Ceasebury: Chapter Thirty-Six

Mitzi1776Mitzi Danielson-Kaslik

We entered Valentine's drawing room with a much lighter air than the one we had left behind in the hallway. The ladies and gentlemen sat down here and there, and I attempted to entertain them in what vague ways I could, but we who had the privilege of sitting in that room could all feel the colossal weight of all of the world upon us. Was it guilt? Not precisely, no, or not as far as I could tell, anyway. But anyway, guilt is a most unhelpful of emotions; I had learnt that myself earlier today when we had left Gabriella to chase off this hoard of red-coated men. And from the absence of her dirty blond-haired head atop a pike, I could only assume she had gotten away.

The cake was cut by me, although I felt as if I were watching someone else cut it from above like my soul had floated up into the air like some ecclesiastical phantom hovering - seeing and yet unseen. I was both within and without. It was such a strange thing to think that this was my life now, a new home, someone with whom I could fully reject Virginian society, a lover. Yes, Valentine under the cover of some lurid nocturnal brilliance could – I was sure – perform blessèd rites of twilight in that liminality between the vibrancy of the evening and the potency of the night.

And I was right. For after the guests finally bade us their farewells with many wistful utterances of congratulations and hopeful exclamations of the future. And when talking of the future, no one had dared mention the Revolution. I think even then, in that privileged drawing-room in that corner of the Colony of Virginia, we knew that our world was coming to an end. That was what had been pushing down upon us in that room, the knowledge that the end could not be far away. No one dared speak of it, yet we all knew that the Red Coats were losing. King George III – a man I had never met who, as I understand it, lived in a place called England where I had never visited – would soon rule over this - our corner of the world – no longer. And that seemed fair. 'Self-governance', as some academics had whispered, seemed the fairest way to ensure liberty, but I could tell even now (for it was self-evident) that that was not what was meant by 'self–governance'. This man Washington meant he would like to rule and, by the simple virtue of being 'born Virginian' (another vague and undefined expression), had some otherwise unfelt ability to govern fairly over a land this big. I had not been to all of 'New England' (imaginatively named, I know), and I knew it was large, no man, no matter how 'Virginian' could possibly successfully and fairly govern this place. So maybe we should just all govern ourselves. Now, what a ridiculous idea that would be.

But it was not the Washington man we feared; it was the people. We all knew that we would face attack by those who now miraculously would consider themselves to be not 'British' but 'Born Virginian' in some vague wave of imagined patriotism and would come for us. And we are Virginians too; we would be too proud to stand down and flee. And we all knew that we could pay with our lives for it. The days of terror were ahead for us. And by God did we know it.

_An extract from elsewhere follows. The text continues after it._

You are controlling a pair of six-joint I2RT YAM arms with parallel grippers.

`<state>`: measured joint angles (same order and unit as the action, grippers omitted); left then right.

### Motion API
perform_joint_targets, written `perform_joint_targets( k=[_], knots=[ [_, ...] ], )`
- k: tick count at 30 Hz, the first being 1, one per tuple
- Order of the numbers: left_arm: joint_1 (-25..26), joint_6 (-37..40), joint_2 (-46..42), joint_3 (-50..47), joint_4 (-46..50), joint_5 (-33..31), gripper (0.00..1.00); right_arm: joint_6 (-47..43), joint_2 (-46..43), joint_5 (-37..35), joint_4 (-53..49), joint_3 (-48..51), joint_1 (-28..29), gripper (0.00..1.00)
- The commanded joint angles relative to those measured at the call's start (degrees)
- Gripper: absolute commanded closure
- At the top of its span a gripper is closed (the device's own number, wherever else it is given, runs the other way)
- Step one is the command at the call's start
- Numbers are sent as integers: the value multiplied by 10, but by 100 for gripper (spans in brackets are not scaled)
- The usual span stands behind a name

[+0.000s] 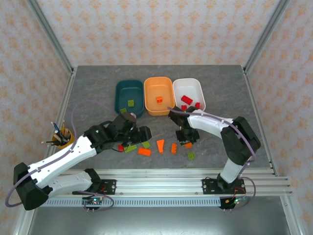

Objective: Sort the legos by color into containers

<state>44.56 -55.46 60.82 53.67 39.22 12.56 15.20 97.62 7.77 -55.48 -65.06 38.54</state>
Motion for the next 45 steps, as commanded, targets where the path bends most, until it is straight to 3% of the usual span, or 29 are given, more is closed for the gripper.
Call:
perform_joint_targets(
  k=[1,11,19,24,35,45],
  knots=[
    [-24,9,17,53,9,-24,19,2,-14,-41,-25,-105,-2,70],
    [-160,54,110,167,11,22,19,-20,191,-49,-58,-444,-13,71],
    [-202,72,162,203,7,36,20,-13,368,-33,-101,-643,-30,71],
    [-208,75,171,198,1,44,20,-1,416,-38,-110,-668,-40,71],
    [-210,75,186,186,2,60,20,-5,478,52,-103,-718,-43,69],
    [-211,73,186,175,-2,61,20,5,498,102,-88,-728,-43,60]
  ],
)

Why did it always have to be hate that would bind people to do the most unfair acts of cruelty?

Anyway, fate will move as ever she shall. If God – another vague and romanticised notion – wanted to keep me alive, I knew he would. I couldn't help but wonder if there was some great plan for me, but when does God ever have some great plan for a woman?

It was then that I was returned sharply to the room where Valentine was. He leaned in the door, his huge shoulders balanced between the frame so that he seemed to take up a lot more room than he had before. His black coat clung to his form so tightly it was a wonder it had not been painted on my Michelangelo himself. It hadn't, of course; it was just a nice thought.

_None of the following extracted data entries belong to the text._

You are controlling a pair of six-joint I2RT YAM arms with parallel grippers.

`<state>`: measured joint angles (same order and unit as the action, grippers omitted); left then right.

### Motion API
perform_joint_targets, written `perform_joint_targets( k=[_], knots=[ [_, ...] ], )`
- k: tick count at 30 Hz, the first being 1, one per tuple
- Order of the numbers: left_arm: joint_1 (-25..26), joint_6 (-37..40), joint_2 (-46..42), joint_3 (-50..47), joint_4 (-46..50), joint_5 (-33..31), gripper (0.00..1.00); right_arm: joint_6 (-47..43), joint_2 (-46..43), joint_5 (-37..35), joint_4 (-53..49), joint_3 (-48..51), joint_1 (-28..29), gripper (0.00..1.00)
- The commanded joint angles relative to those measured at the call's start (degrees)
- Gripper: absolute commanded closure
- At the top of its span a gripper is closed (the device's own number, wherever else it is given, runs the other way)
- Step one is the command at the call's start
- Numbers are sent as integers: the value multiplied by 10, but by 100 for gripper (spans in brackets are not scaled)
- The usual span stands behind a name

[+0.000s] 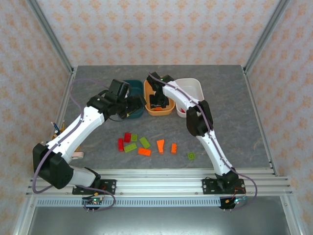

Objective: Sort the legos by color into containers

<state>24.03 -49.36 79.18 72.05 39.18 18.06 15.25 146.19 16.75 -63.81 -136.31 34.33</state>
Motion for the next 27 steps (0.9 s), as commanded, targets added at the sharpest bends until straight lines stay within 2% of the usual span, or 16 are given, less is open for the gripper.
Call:
perform_joint_targets(
  k=[1,6,17,21,27],
  knots=[
    [-6,11,1,-12,-3,6,20,3,11,12,-6,-16,0,57],
    [-6,6,-12,-26,-8,5,20,1,-6,-2,-8,-18,0,45],
    [-6,14,-61,-44,28,8,20,6,-157,-81,-5,9,0,45],
    [-5,19,-85,-48,53,18,20,10,-250,-88,20,97,0,45],
    [10,29,-123,-70,83,25,20,28,-420,-96,39,287,6,45]
  ],
)
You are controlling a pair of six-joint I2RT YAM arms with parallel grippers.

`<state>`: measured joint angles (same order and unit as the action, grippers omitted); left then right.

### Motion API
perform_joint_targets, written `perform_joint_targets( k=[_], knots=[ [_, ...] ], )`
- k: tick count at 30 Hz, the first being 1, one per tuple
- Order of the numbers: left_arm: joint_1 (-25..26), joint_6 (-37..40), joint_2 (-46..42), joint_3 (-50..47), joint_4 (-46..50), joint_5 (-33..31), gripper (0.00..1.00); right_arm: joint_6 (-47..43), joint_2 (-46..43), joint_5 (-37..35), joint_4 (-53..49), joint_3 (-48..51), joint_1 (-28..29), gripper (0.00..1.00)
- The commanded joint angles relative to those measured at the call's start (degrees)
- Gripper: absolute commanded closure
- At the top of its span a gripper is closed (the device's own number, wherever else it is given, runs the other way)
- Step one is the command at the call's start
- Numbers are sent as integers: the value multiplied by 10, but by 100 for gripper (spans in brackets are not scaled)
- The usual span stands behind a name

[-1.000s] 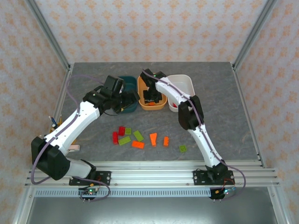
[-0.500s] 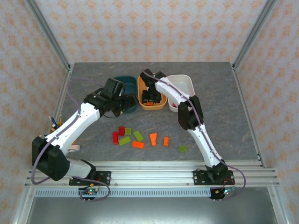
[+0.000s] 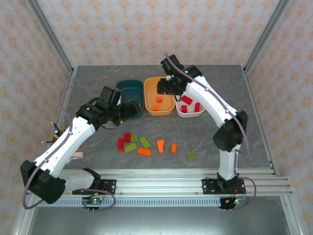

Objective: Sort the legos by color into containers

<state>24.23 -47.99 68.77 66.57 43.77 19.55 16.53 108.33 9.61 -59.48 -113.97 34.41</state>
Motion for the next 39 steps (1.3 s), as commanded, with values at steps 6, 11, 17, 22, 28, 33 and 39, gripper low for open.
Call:
perform_joint_targets(
  k=[6,11,17,22,28,33,39],
  knots=[
    [93,-10,-18,-32,28,-16,20,74,-211,-32,-18,265,25,45],
    [200,-77,49,-25,-15,-45,22,157,-351,-13,-55,410,63,45],
    [294,-119,223,63,-35,-35,25,255,-505,11,-121,503,107,44],
    [360,-151,362,189,8,-31,27,269,-598,3,-196,487,109,42],
    [407,-195,482,298,46,-37,27,248,-656,-42,-245,463,109,40],
    [415,-213,542,355,73,-50,27,262,-690,-103,-256,443,109,38],
    [415,-217,598,408,86,-59,31,284,-713,-141,-243,431,109,38]
  ],
)
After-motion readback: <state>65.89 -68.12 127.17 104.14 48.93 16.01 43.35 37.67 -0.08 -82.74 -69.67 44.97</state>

"Let's open these back up." He said with a flourish of his left hand towards the double doors of the manor. With an equal flourish, he pulled them in towards his body, causing them to drift apart in the centre and open back out again into the hallway so that the evening breeze caught the drapes again and floated them up, cascading them around in horizontal free spirals like kites on a windy day. I inhaled deeply as the drapes floated up by some unseen force and shut my eyes for a brief second. I switched around to Valentine and whispered softly to him.

"Are you ready, my love?" I asked.

"For what?"

"For us to try those things I have read about in books."

"No." he shook his head. "It is my wish that we should enjoy this state of liminal un-consummation for as long as we can bear it. I want us to take a walk in the vineyard." I smiled at him. I knew our hearts should share a secret intimacy on this night before our bodies did.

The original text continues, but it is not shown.